Выбрать главу

По завершении послеобеденного сна, к супругу присоединилась Марфа Михайловна. Вдвоём с те́ремной царицей, стольник проторчал у курятника чуть ли не до сумерек. Барин и барыня пристально глазели на кочета Ерофеича, порой, насмешничали над кичливым петухом, часто перекидывались краткими фрасисами, отгоняли прочь холопов, что мышами скользили по двору. После сытой ве́чери, загадочные с виду супруги, заперлись в светёлке. Жена села за стол, щедро уставленный письменными принадлежностями. Холоп зажёг множество свечей от лучины и резво удалился прочь, тщательно прикрыв дверь. Марфа Лихая принялась слагать стихотворение. Яков Данилович бродил вдоль стола и бросал жене короткие репликары. Супружница водила пером по пергаменту, порой, обменивалась с мужем мнениями, снова калякала, зачёркивала, опять калякала. Раз супруги даже маненько поругались. Златоволосая Царица скомкала в ладони исписанный лист пергамента, швырнула его на пол и положила перед собой новый лист бумаги...

Спустя седмицу на Грачёвом рынке у глумилища объявился новый скоморох. Кучка шутов в удивлении уставилась на залётного товарища — прежде они его тут не видали. Плешивый скоморох с бубном в руке, вразвалочку подгрёб к новичку, наряженному в пёструю одёжу золотисто-багряного цвета, с алым гребнем на голове, прилаженным к шапке барловке. “Бес его ведает: из какого материалу он сотворил сей гребень?” Синеглазая рожа оказалась размалёванной алой краской, а к его носу пристроился вострый клюв, выточенный из ствола орешника и обвязанной тонкой верёвой вокруг башки.

— Эй ты, алый гребешок, чьих будешь, откеля пришёл?

— Сам по себе порхаю. Я — птица горделивая, — заокал новичок.

— Новгородский, — улыбнулся глумец, также заокав. — Ну, покажи себя, вольное семя, у нас роздых кок раз.

— Дай бубен, не жмись, братик.

— Держи, — плешивый шут протянул инструмент товарищу.

“А мож и не новгородский. Когда не окает — иной говор держит. Воложанский что ль?” — всё кумекал скоморох.

Гордый кочет взял бубен в десницу. Подёргивая крепким станом да лихо размахивая руками, он направился к высокому дубовому пню на глашатном круге — бота́ла на бубне игриво зазвенели.

— Эй, народ православный! Ходи слушать комедь — буду сказки вам петь! Кличьте сюды поболе всяких молодчиков — пришло время моих колокольчиков!

У дубового пня вскоре собралась приличная компания зевак: бабы с корзинами в руках, посадский люд, два дьячка в чёрных подрясниках.


Кто важнее всех на свете? Что, боитесь, пёсьи дети?
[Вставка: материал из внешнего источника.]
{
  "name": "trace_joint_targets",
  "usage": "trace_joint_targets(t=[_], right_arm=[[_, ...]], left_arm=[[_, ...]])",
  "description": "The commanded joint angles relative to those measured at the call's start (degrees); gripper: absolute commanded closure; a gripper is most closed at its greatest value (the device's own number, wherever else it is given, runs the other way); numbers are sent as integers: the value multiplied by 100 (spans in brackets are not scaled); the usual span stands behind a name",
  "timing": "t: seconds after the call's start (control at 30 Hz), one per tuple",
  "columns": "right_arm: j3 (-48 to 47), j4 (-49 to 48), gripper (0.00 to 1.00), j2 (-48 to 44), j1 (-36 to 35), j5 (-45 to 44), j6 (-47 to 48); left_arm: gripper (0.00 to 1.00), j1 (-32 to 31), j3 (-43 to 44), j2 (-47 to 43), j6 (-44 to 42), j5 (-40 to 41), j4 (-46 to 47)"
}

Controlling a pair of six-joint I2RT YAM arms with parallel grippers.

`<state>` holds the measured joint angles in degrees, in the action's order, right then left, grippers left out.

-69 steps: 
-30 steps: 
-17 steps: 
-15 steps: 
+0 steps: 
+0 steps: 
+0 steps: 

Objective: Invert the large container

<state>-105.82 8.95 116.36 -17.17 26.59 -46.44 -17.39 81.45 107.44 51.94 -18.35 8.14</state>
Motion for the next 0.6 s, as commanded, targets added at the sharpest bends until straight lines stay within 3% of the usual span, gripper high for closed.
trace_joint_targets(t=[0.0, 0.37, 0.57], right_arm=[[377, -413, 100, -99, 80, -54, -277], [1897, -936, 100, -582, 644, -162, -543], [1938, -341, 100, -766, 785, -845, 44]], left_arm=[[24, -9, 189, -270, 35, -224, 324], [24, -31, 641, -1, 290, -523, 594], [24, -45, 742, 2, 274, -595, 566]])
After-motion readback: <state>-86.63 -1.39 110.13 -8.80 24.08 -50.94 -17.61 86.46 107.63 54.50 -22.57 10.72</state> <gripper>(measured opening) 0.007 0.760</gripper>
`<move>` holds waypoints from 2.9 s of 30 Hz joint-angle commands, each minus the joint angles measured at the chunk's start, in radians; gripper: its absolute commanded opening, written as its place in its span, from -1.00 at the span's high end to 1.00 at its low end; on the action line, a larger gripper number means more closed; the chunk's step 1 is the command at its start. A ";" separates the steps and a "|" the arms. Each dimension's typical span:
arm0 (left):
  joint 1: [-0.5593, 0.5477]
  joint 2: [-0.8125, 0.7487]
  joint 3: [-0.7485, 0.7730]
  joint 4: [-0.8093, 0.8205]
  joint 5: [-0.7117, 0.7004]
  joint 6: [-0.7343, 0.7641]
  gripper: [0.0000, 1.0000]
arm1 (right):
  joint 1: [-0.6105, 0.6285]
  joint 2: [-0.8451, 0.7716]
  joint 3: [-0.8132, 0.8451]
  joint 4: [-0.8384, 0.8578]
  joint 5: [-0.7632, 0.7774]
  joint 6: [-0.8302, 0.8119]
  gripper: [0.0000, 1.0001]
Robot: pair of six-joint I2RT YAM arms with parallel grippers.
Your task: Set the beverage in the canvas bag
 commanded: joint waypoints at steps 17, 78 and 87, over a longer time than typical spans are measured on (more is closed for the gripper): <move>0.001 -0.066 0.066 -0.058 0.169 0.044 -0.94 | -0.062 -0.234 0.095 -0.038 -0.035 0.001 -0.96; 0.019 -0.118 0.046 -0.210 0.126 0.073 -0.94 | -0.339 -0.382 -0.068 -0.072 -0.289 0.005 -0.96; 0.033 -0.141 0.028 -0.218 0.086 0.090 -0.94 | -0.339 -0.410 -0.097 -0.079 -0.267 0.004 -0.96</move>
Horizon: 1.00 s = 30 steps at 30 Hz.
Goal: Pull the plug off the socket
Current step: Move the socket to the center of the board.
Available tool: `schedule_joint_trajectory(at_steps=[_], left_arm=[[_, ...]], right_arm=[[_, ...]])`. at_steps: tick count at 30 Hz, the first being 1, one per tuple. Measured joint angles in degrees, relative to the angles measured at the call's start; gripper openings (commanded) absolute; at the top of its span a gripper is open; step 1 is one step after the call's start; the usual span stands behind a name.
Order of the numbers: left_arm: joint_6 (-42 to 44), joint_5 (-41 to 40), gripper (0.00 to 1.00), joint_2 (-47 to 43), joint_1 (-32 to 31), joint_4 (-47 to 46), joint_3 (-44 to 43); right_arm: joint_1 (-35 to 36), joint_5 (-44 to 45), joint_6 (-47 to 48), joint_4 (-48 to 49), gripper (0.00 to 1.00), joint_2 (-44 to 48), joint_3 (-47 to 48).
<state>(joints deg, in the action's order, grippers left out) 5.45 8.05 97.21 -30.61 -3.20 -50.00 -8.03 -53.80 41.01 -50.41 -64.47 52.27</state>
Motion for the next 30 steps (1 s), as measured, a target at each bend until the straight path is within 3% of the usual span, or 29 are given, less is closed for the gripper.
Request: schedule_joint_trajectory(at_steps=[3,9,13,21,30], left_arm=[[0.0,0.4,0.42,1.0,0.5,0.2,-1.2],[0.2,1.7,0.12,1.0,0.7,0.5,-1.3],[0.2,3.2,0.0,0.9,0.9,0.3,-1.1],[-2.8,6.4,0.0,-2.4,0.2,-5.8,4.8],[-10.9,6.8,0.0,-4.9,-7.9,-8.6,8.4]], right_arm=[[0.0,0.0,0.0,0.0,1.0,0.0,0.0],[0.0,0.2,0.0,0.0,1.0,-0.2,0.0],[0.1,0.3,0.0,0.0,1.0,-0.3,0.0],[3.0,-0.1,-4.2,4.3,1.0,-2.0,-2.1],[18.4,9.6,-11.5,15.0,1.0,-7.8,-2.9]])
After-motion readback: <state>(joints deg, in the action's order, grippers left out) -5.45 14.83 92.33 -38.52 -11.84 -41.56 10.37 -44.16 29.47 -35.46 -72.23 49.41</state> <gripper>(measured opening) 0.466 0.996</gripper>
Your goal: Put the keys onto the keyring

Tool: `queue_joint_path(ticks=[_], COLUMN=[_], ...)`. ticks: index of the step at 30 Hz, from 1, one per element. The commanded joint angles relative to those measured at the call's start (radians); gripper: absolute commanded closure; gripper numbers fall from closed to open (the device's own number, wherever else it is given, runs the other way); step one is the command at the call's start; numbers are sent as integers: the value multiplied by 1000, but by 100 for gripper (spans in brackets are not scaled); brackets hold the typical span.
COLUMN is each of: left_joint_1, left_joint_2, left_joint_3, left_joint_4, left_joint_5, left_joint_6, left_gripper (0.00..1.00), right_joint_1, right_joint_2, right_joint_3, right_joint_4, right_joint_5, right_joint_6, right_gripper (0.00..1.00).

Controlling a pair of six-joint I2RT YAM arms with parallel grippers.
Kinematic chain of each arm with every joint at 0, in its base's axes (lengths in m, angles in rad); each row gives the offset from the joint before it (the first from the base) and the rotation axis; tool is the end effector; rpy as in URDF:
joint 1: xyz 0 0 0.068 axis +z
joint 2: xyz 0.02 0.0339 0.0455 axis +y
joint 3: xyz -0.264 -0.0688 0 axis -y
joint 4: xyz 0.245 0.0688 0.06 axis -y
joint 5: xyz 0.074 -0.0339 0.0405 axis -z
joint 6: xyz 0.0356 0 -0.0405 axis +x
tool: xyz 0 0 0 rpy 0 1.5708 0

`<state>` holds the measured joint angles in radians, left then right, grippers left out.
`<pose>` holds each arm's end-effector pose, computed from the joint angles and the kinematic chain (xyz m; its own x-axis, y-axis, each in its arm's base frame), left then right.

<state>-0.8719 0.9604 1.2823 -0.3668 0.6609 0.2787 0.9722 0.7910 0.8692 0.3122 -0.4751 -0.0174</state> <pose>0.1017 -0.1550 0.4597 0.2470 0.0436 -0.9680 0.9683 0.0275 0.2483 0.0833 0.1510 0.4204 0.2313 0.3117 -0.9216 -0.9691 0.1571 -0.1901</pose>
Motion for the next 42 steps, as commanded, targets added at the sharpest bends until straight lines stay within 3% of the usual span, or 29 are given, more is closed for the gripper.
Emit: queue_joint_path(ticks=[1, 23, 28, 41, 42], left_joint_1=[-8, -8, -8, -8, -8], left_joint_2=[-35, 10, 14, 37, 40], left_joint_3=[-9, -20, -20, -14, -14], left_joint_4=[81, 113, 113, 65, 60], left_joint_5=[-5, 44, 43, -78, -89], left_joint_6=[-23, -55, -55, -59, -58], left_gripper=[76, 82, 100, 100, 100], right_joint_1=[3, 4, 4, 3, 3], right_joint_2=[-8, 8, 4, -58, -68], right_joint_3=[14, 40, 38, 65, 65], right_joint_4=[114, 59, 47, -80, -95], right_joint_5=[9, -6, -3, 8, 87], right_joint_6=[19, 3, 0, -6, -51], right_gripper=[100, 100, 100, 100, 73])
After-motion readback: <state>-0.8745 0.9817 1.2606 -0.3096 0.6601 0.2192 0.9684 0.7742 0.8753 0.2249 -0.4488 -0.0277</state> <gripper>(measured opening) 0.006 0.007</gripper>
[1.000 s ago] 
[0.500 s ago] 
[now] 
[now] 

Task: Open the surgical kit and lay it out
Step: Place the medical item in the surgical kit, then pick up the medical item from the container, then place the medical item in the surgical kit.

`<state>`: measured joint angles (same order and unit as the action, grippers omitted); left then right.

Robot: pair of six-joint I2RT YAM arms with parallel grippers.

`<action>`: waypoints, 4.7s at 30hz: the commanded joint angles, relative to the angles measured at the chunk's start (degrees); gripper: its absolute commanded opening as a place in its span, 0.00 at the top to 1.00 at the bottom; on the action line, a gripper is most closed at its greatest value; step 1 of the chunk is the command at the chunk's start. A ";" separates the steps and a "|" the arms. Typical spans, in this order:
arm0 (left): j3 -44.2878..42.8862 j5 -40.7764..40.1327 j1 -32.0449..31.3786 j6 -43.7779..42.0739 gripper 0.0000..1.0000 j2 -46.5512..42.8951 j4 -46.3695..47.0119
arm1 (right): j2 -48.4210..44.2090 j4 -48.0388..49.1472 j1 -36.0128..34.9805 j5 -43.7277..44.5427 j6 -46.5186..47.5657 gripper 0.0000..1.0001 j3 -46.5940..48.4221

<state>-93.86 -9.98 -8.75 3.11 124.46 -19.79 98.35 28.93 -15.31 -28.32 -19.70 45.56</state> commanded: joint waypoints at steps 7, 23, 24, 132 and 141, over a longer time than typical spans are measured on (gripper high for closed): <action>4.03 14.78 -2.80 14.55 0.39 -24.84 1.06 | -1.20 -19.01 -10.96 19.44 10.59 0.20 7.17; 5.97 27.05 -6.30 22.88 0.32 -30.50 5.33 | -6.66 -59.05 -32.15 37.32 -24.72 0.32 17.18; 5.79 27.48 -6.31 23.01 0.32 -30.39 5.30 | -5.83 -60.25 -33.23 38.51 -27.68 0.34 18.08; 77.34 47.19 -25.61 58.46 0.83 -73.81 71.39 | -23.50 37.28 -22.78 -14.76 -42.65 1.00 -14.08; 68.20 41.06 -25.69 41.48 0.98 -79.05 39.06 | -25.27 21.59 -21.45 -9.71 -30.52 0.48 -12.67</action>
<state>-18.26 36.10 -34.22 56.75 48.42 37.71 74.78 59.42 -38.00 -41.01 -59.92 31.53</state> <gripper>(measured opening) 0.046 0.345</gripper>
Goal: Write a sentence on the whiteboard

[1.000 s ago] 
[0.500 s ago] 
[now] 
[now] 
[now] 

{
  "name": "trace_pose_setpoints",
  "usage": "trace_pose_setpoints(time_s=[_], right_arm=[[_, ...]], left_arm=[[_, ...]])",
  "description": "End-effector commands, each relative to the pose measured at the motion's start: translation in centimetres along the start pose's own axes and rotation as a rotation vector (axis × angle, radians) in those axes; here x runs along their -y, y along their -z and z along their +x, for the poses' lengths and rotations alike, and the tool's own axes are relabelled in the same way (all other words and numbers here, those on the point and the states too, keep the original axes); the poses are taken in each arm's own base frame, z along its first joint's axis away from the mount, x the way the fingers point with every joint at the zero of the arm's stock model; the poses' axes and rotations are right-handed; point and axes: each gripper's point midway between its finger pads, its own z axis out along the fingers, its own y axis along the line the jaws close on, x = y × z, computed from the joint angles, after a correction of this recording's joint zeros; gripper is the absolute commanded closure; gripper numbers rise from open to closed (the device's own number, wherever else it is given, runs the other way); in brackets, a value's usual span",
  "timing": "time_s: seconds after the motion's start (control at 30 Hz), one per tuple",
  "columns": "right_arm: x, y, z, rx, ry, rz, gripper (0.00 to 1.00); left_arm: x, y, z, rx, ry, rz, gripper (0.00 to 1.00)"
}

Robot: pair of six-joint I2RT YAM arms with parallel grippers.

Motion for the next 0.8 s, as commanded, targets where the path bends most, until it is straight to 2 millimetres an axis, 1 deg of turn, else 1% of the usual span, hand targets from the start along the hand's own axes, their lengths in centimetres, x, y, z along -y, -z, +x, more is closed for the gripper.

У кого кровушка не простая, а шибко золотая?

У кого головушка не пустая, а зело непростая?

Говори, посадский люд, а не то вас всех побью!


Кочет-глумец подскочил к зевакам и от души жахнул ладонью по телячьей коже бубна у самого носа зрителей: два посадских мужика отпрянули назад в неожиданности, а одна баба звонко ойкнула.

— Эй, гребень, не зарывайся, — погрозился один из ремесленных.

— Не то в похлёбку сгуляешь, — схохмил другой мужик.

— Где бы мне не кипеть, лишь бы песенки петь! — гаркнул весельчак и снова жахнул ладонью по инструменту.

Петух вернулся на исходное место и стал скакать вприпрыжку. Он бил в бубен, размахивал руками-крылышками, и громко запел:


Поклонись мне в гребешок, а не то пойдёшь в мешок.

Ты хребет свой чёрный гни, не кривися и не спи.

Почитай мои права, ты — дурная голова.

Не перечь ты кочету́ — а не то пойдёшь ко дну.


Посадский люд посмеивался над песенкой скомороха, но вот один из ремесленников почесал грязными заскорузлыми пальцами длинную седую бороду.

— Глумец дворян что ль песочит, ась? — тихим голосом спросил у соседушки посадский мужик.

— Держи выше, — ухмыльнулся сосед, внимательно слушая песенку размалёванного острослова. — Знатных костерит, буслай негораздый.

Посадский мужик, что в водицу глядел: один из дьячков отошёл от глашатного круга. Он вернулся на глумилище в сопровождении дюжего ярыги в тёмно-синем кафтане, со смоляной чёрной бородой. Завидев служителя порядка, посадский люд стал проворно разбредаться прочь от неразумного шалопута-глумца. Скоморох закончил опасную песенку, ударил в бубен и развёл руки. На глумилище осталась троица зрителей: дюжий ярыга да два дьячка.